Fail Of The Week: Roboracer Meets Wall

There comes a moment when our project sees the light of day, publicly presented to people who are curious to see the results of all our hard work, only for it to fail in a spectacularly embarrassing way. This is the dreaded “Demo Curse” and it recently befell the SIT Acronis Autonomous team. Their Roborace car gained social media infamy as it was seen launching off the starting line and immediately into a wall. A team member explained what happened.

A few explanations had started circulating, but only in the vague terms of a “steering lock” without much technical detail until this emerged. Steering lock? You mean like The Club? Well, sort of. While there was no steering wheel immobilization steel bar on the car, a software equivalent did take hold within the car’s systems.  During initialization, while a human driver was at the controls, one of the modules sent out NaN (Not a Number) instead of a valid numeric value. This was never seen in testing, and it wreaked havoc at the worst possible time.

A module whose job was to ensure numbers stay within expected bounds said “not a number, not my problem!” That NaN value propagated through to the vehicle’s CAN data bus, which didn’t define the handling of NaN so it was arbitrarily translated into a very large number causing further problems. This cascade of events resulted in a steering control system locked to full right before the algorithm was given permission to start driving. It desperately tried to steer the car back on course, without effect, for the few short seconds until it met the wall.

While embarrassing and not the kind of publicity the Schaffhausen Institute of Technology or their sponsor Acronis was hoping for, the team dug through logs to understand what happened and taught their car to handle NaN properly.

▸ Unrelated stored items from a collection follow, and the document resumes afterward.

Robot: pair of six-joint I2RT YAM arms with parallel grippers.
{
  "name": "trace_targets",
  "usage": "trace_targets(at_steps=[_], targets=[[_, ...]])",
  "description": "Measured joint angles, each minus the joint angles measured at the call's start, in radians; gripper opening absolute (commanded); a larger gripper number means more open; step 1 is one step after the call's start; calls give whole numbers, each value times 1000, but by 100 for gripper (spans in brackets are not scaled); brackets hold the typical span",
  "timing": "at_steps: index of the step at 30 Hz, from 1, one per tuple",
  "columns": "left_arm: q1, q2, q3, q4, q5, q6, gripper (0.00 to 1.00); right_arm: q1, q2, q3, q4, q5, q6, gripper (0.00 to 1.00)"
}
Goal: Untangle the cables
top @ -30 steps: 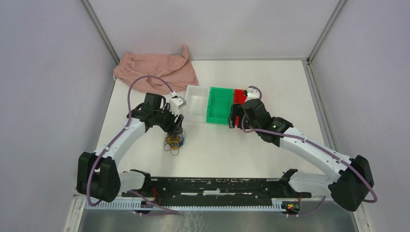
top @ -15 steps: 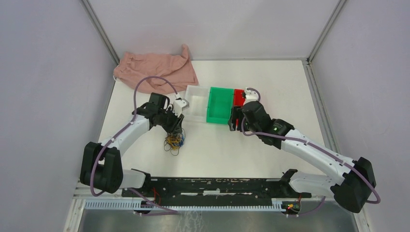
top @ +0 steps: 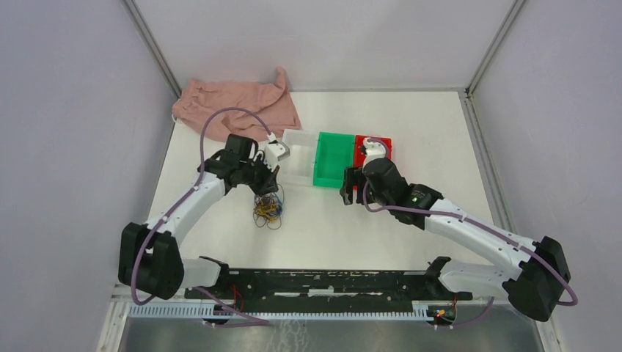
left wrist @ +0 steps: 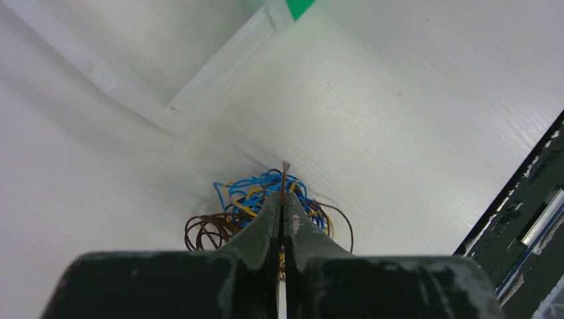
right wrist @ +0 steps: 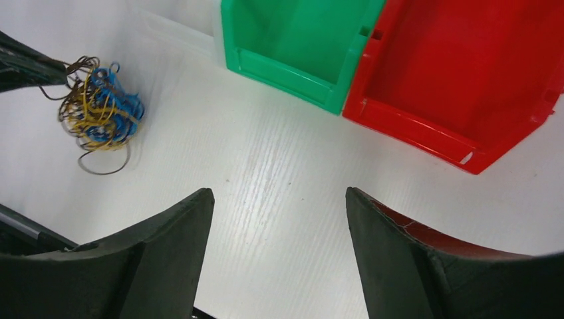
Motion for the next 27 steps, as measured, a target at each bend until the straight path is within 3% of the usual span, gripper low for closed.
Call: trace_targets(at_steps=[9, 16, 27], targets=[[-35, -160, 121, -87, 24, -72, 3, 148, 38, -13, 201, -13, -89, 91], [-35, -241, 164, -192, 59, -132, 3, 229, 73, -37, 426, -29, -186, 91], [-39, -279, 292, -289, 100, -183, 3, 293, 240, 64, 522, -67, -232, 91]])
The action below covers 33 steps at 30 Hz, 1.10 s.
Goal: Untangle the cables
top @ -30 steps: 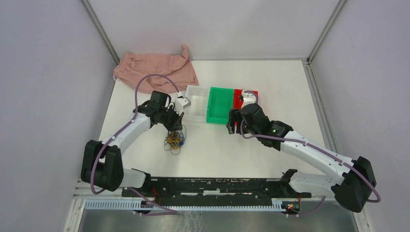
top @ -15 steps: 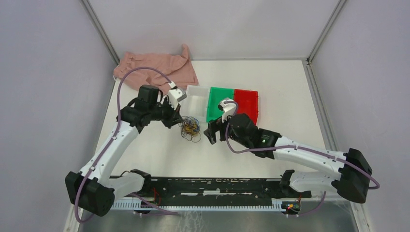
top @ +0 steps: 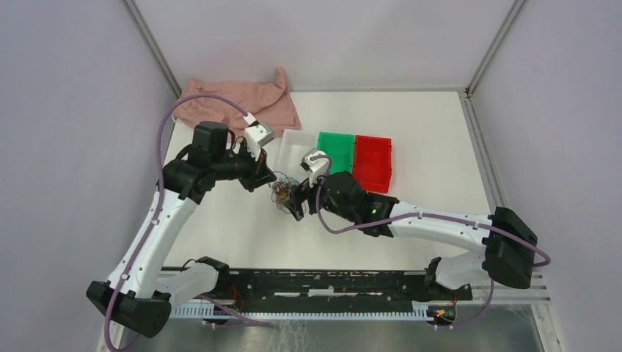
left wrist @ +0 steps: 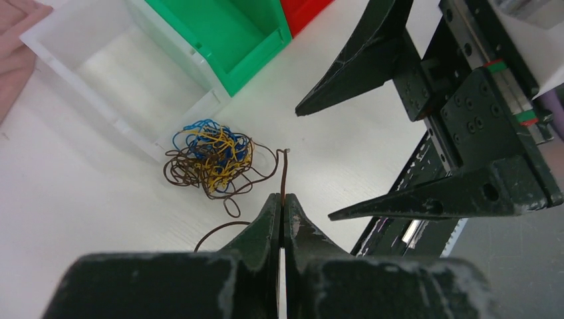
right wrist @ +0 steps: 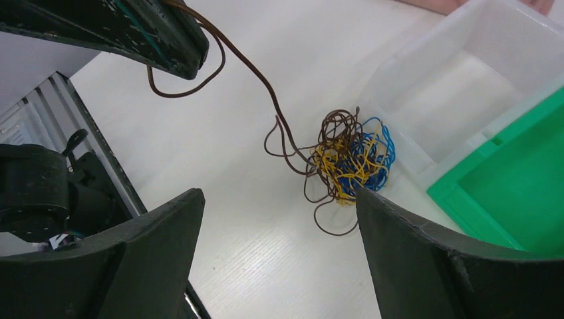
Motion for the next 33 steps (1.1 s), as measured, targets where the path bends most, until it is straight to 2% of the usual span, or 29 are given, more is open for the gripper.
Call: trace_targets(at_steps=[5, 18, 27, 33], targets=[[-2, 0, 87, -32, 5, -4, 3, 10, 21, 50, 32, 11, 1, 89], [-2, 3, 293, -59, 27, -60, 3, 10, 146, 161, 126, 47, 32, 74], [-2, 83, 555, -55, 27, -134, 3, 10, 205, 168, 195, 24, 74, 72], [-2, 126, 691, -36, 34, -189, 3, 10, 224, 189, 214, 6, 81, 66]])
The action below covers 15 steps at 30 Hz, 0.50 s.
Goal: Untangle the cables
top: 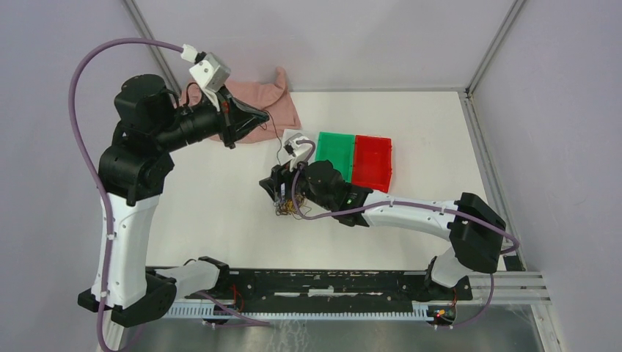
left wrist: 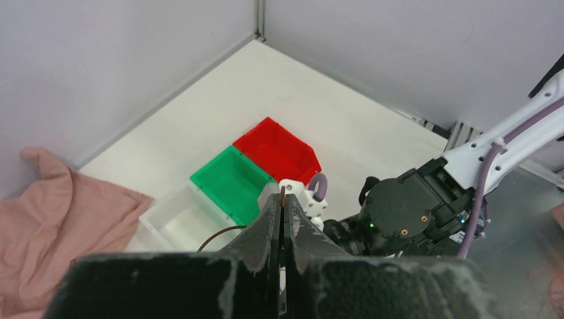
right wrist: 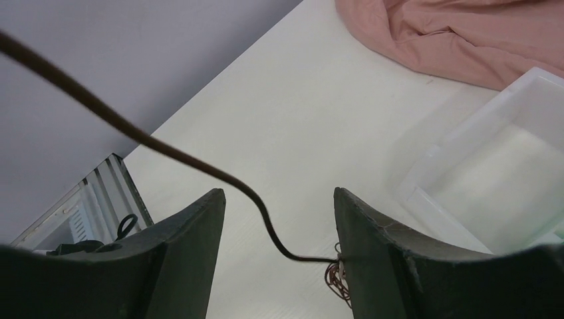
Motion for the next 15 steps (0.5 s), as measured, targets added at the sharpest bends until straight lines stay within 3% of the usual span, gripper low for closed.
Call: trace_targets(at_steps=[8, 15], targets=[[0, 5, 76, 66, 39, -75, 3, 0, 4, 6, -4, -12, 5, 58], [0, 50, 196, 87, 41, -94, 3, 0, 37, 6, -24, -12, 8, 58]])
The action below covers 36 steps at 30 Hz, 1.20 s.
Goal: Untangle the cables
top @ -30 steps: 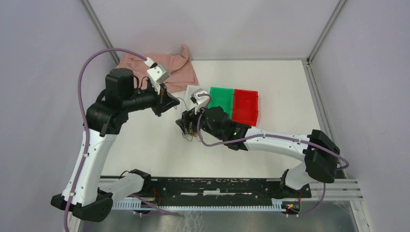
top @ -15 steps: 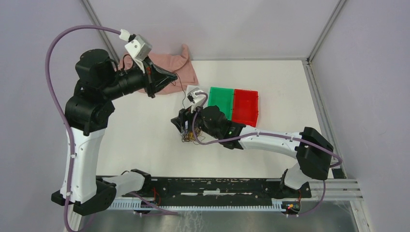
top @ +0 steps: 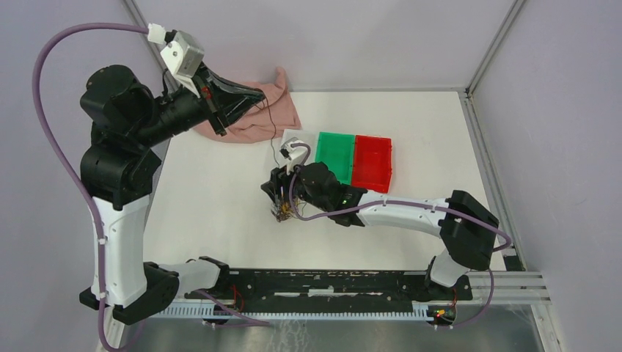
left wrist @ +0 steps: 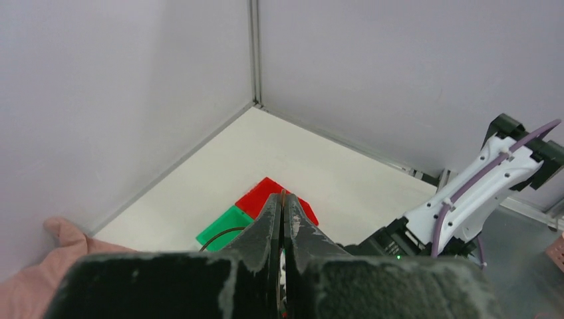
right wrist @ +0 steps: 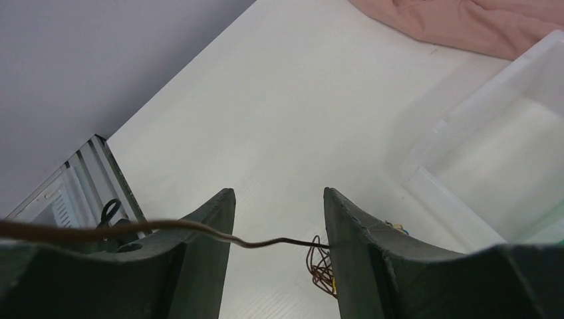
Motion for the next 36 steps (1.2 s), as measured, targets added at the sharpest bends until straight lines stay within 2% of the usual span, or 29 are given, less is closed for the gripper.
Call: trace_targets(at_steps=[9, 14, 24, 36], targets=[[0, 24, 123, 62, -7, -37, 3, 0, 58, 0, -23, -1, 14, 58], [0, 20, 143, 139, -37, -42, 3, 0, 60, 0, -31, -1, 17, 57], [0, 14, 161, 277, -110, -50, 3, 0, 108, -6, -40, -2, 32, 46], [0, 22, 232, 393, -225, -45, 3, 0, 128, -153, -29, 12, 58, 42]])
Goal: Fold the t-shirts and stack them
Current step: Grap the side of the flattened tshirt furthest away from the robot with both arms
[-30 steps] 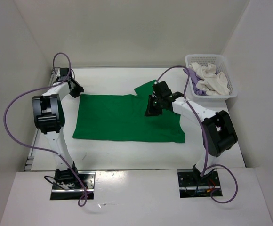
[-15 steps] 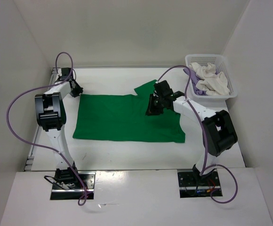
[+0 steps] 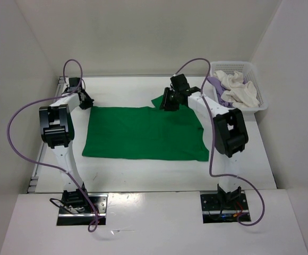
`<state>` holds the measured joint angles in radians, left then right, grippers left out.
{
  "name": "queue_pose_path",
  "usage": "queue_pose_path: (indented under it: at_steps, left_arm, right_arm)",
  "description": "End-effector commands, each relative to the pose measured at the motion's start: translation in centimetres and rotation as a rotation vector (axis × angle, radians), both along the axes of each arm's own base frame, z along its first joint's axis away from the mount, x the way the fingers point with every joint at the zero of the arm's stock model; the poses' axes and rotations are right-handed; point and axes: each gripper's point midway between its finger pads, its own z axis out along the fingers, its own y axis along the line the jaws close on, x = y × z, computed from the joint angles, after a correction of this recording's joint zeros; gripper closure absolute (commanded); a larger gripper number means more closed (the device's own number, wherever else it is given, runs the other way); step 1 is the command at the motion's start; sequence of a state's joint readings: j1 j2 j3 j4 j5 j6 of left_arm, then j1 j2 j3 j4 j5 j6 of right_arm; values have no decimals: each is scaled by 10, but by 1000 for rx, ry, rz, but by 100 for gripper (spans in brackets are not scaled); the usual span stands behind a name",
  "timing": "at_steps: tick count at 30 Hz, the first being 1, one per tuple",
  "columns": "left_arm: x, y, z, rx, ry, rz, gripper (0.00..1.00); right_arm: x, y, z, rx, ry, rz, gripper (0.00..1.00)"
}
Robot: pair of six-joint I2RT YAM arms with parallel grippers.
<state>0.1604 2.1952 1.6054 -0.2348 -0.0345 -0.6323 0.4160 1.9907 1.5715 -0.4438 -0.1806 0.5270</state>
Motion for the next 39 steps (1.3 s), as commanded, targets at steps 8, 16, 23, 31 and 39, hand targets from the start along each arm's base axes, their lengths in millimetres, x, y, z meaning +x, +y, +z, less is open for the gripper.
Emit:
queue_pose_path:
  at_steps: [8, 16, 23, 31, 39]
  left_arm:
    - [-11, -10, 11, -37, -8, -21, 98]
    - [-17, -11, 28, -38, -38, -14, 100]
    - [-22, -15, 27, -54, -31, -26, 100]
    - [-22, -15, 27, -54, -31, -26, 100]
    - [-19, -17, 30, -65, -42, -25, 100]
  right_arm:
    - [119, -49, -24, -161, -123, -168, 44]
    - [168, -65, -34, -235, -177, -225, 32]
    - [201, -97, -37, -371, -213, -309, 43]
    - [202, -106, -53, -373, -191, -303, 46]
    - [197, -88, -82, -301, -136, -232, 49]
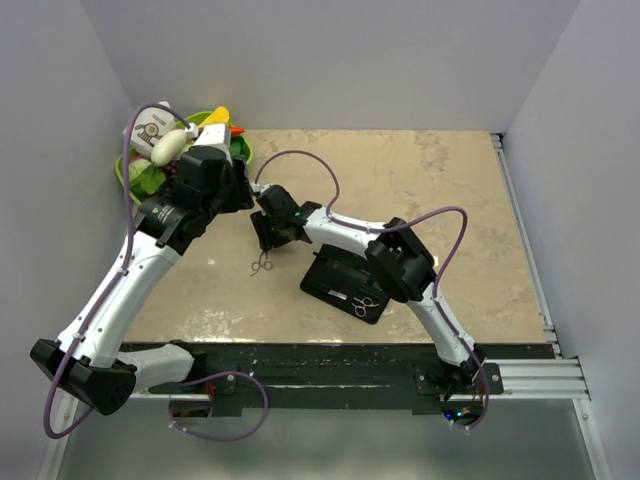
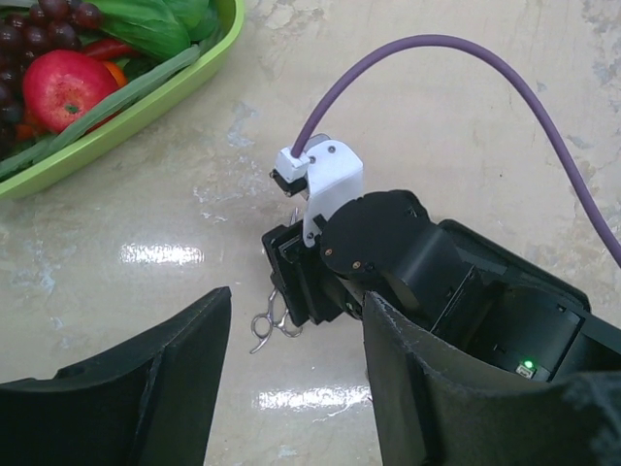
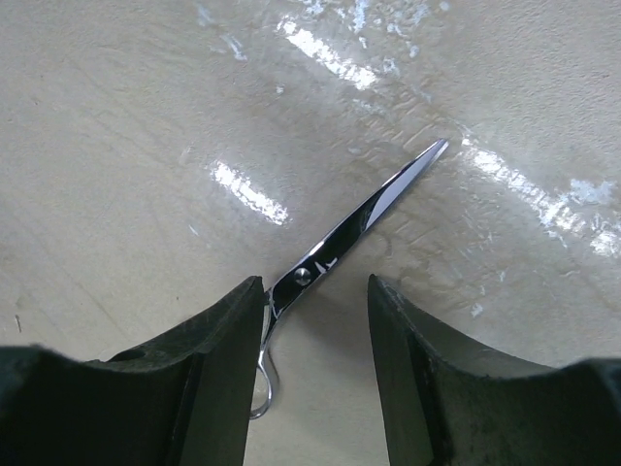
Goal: Sort the hair-cutting tools
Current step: Move the scissors to the center of the board.
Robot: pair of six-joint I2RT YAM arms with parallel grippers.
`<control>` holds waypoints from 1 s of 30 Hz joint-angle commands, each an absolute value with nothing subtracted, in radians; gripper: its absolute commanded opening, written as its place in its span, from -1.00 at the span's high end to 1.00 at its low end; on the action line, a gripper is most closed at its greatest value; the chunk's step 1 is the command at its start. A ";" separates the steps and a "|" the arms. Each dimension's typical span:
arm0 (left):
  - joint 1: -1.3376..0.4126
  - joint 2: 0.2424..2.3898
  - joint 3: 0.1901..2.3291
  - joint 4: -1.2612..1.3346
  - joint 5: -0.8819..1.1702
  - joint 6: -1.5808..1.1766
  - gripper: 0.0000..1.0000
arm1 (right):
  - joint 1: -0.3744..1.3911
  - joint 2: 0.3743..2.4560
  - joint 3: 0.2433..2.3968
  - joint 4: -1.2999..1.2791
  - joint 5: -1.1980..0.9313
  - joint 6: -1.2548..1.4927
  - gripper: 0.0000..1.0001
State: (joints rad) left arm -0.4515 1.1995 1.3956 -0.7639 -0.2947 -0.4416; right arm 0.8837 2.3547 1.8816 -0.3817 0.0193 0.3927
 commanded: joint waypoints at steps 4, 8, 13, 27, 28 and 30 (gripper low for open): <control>-0.443 1.166 1.370 -0.716 -0.296 -0.417 -0.23 | 0.942 2.453 1.877 -0.587 0.052 0.414 -0.03; -0.443 1.158 1.365 -0.716 -0.298 -0.410 -0.23 | 0.946 2.473 1.916 -0.594 0.049 0.433 -0.06; -0.443 1.143 1.348 -0.718 -0.308 -0.405 -0.24 | 0.965 2.479 1.901 -0.595 0.057 0.442 -0.04; -0.443 1.106 1.281 -0.701 -0.311 -0.397 -0.26 | 1.045 2.539 1.887 -0.650 0.181 0.391 0.14; -0.443 1.106 1.278 -0.698 -0.311 -0.397 -0.26 | 1.048 2.545 1.885 -0.658 0.189 0.388 0.16; -0.443 1.104 1.272 -0.696 -0.310 -0.397 -0.27 | 1.058 2.545 1.879 -0.664 0.198 0.382 0.18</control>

Driving a backup car, round two went very well and the team took second place. So they had a happy ending after all. Congratulations! We’re very happy this problem was found and fixed on a closed track and not on public roads.

[via Engadget]

52 thoughts on “Fail Of The Week: Roboracer Meets Wall

  1. And this is precisely the reason that self driving cars should never be allowed on public roads.

    A coding error buried so deep that it is not until a crash into a wall (or a dead pedestrian) that it is even realised there is a problem. Law of averages says you won’t be that dead pedestrian. So sorry you were.

    1. And that brings up the standard ethics question of whether that “one” dead pedestrian is “worth it” if finding that coding error enables self-driving cars to improve. It’s not hard to imagine that with such constant improvements, almost all such deadly incidents will soon be eliminated. Following that, the self-driving cars have many fewer such incidents than with human drivers. (Obviously, those 10,000 *annual* deaths due to drunk driving are all but completely eliminated.)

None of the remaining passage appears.